Em nome de ECCE HOMMO

Fico indignado, até mesmo horrorizado, com muitas manifestações de fé e sacrifício durante as festas do Senhor Santo Cristo. De vários pontos de globo, principalmente da diáspora, estendem-se corredores de promessas onde, cada um à sua maneira, tenta "pagar" ao Divino toda a ajuda prestada. Longos dias de espera e grandes poupanças durante um ou mais anos atingem o auge quando se toca no antigo Campo de São Francisco. A roda do convento não pára um minuto. A entrega de crianças aos cuidados das freiras, deu lugar ao "comércio" de velas, terços e imagens do Senhor. Movidos pela religiosidade, muitos crentes oferecem os ombros para carregarem centenas de kg de cera, enquanto que outros, na sua maneira de encarar a festa, vestem-se a preceito para se perfilarem na passerelle das vaidades. A fé e a ostentação confundem-se por entre lágrimas, suspiros e sorrisos desguarnecidos que convidam as objectivas electrónicas. Sou católico e defendo que cada qual tem o direito de se manifestar de acordo com as suas convicções e orientações várias. Portanto, ou por fé, ou por vaidade, todos têm o seu lugar de intervenção e exibição nessas celebrações. Quando olho para joelhos e pés ensanguentados de muitos "pagadores de promessas", questiono-me acerca das suas necessidades. Será que vale a pena sujeitarem-se a tanta flagelação? Será que se sentem mais responsáveis por cumprirem uma promessa? Será que não existem outras formas de se agradecer à Divindade? Será que, a única forma de se retribuir um "favor" é mergulhar na dor física e psicológica?
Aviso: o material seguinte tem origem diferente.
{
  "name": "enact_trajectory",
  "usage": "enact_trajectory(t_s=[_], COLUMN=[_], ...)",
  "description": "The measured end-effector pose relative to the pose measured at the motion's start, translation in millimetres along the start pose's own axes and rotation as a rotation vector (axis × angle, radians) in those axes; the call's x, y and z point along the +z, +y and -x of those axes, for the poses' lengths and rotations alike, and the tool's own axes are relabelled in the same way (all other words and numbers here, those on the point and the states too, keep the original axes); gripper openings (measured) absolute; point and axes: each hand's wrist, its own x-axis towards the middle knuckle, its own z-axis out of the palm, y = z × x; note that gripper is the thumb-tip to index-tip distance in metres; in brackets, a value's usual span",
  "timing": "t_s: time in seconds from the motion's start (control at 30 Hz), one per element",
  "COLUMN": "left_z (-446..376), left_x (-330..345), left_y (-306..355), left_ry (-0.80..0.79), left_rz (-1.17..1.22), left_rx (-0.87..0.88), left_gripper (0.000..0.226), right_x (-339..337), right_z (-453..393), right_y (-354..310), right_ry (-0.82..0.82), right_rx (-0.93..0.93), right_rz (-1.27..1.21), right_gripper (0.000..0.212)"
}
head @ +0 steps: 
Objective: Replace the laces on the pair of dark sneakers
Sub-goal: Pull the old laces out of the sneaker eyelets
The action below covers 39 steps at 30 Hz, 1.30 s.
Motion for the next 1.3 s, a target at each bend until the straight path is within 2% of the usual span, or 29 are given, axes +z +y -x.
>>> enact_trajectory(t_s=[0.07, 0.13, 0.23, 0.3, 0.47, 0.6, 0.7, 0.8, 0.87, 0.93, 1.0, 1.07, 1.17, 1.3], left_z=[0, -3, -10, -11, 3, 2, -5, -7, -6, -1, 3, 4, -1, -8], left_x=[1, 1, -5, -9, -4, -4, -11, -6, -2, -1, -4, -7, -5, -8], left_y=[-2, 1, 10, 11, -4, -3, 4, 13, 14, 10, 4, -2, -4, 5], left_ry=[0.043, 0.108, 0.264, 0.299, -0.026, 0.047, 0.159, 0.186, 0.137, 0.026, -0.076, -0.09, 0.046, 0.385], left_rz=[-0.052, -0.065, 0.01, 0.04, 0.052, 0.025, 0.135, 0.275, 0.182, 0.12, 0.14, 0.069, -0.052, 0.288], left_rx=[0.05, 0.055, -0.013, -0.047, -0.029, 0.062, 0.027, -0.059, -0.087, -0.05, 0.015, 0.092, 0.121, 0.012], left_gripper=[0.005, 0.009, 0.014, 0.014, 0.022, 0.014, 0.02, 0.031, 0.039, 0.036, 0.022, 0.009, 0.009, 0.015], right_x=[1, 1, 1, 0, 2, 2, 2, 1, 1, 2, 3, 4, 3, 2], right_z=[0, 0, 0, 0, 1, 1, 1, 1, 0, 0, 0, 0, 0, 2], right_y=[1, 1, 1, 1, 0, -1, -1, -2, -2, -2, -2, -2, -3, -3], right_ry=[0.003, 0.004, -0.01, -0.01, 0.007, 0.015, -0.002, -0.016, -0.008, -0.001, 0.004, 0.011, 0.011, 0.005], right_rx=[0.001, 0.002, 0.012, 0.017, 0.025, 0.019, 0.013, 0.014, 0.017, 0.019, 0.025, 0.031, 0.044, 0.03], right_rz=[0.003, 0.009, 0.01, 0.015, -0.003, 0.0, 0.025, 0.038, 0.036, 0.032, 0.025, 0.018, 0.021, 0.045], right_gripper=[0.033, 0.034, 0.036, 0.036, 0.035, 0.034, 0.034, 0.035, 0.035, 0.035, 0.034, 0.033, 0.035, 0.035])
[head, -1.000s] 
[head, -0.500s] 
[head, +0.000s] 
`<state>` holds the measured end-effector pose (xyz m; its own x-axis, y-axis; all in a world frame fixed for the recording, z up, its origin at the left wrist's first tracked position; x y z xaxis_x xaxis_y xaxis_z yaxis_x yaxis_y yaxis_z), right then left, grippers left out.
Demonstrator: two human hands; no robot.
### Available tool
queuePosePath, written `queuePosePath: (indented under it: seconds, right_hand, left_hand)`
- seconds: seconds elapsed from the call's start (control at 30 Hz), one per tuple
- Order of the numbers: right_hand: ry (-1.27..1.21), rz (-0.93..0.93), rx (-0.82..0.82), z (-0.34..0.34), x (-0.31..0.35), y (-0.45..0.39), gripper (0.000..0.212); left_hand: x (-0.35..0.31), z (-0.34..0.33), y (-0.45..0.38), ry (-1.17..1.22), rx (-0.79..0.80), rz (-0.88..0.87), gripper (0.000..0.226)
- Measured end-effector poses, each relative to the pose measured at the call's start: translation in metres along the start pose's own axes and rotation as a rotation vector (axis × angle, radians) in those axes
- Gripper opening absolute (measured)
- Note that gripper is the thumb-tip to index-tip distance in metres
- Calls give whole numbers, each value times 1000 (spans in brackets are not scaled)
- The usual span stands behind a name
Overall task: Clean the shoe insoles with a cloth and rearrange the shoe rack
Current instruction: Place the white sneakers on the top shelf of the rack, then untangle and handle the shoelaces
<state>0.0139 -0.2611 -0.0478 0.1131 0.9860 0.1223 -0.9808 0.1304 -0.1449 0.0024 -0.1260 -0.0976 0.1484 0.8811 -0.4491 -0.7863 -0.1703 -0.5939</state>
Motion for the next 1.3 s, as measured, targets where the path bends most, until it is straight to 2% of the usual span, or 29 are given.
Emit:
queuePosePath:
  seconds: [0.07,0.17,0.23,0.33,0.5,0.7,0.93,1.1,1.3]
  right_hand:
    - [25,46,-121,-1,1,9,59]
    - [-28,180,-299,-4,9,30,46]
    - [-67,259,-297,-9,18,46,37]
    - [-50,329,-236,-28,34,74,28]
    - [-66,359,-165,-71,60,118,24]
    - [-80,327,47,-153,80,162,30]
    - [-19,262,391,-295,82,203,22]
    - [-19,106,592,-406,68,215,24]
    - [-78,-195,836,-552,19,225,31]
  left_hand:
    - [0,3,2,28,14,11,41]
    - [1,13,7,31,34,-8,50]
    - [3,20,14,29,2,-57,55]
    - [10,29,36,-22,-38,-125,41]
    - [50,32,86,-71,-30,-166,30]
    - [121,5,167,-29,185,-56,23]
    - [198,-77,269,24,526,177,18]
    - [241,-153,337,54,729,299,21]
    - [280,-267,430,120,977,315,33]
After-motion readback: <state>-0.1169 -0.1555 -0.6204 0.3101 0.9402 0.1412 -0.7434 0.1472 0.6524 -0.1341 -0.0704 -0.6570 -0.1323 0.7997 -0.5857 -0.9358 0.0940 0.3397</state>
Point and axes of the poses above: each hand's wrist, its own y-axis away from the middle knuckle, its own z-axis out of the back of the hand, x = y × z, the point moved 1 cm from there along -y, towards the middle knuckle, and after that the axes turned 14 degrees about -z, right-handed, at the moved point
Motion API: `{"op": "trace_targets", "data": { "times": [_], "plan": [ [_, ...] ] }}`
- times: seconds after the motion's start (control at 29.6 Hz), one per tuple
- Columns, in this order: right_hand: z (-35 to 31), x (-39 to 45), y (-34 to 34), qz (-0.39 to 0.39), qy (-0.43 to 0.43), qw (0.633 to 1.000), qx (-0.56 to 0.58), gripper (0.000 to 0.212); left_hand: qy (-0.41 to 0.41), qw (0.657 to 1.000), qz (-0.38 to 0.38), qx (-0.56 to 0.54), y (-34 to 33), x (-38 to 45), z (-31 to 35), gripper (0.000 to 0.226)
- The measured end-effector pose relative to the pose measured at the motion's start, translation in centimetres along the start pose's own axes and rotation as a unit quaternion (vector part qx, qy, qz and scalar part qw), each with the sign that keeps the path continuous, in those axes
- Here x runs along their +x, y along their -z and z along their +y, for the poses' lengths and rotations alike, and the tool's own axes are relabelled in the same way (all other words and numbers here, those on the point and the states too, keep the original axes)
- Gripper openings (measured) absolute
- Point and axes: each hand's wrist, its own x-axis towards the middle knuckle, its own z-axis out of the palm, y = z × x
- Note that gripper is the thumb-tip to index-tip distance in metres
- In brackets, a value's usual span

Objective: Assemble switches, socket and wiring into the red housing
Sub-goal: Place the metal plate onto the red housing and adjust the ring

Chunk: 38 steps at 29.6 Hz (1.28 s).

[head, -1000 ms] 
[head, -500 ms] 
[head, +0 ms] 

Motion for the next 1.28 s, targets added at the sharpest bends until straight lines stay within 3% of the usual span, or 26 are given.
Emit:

Cada um escolhe um meio para atingir um fim. Respeito a maneira “calvariosa” que muitos elegem para se redimirem ante o Magnífico. No entanto, não posso concordar com o extremismo das situações. Concordo que, para muitos cristãos, a dor é o veículo máximo escolhido para se dizer obrigado a Deus. Acredito que outros acreditam na sua absolvição através da dor. Mas, será que, na sua mais alta imponência, um Deus quererá cobrar o sofrimento humano como forma de solver um “compromisso”? Quem cumpre uma promessa dolorosa para com o sobrenatural, certamente estará em condições de responder a isso. Muitos dizem-me…”tens essa opinião, porque nunca passaste por situações aflitivas”. Até posso concordar, talvez dar o benefício da dúvida.
Por falar em benefício da dúvida, dizem que é a maior imperfeição criada pelo homem.